# WHAT NEEDS TO BE DONE:
The line containing "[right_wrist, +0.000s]" marks where to begin; quote it and every line after it through the end of the data, exactly as written.

* * * * * * * * *

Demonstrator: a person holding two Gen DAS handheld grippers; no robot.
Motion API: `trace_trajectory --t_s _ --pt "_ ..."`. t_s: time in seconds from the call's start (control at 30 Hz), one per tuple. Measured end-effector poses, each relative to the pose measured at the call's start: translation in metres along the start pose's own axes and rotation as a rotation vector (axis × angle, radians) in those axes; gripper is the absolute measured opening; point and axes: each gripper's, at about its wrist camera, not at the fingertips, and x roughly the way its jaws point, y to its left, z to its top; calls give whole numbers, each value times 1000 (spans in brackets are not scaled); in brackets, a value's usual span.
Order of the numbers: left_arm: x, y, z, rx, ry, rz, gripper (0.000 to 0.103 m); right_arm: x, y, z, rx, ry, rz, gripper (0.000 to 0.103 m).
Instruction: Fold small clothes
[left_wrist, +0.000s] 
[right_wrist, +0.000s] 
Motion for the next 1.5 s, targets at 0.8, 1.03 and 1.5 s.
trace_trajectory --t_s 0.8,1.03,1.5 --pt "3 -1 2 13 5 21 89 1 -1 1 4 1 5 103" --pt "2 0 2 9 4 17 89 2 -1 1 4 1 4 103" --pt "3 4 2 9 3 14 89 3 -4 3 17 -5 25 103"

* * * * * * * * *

# RESULT OF THIS EXERCISE:
[right_wrist, +0.000s] 
Motion for the next 1.5 s, targets at 0.8, 1.03 and 1.5 s.
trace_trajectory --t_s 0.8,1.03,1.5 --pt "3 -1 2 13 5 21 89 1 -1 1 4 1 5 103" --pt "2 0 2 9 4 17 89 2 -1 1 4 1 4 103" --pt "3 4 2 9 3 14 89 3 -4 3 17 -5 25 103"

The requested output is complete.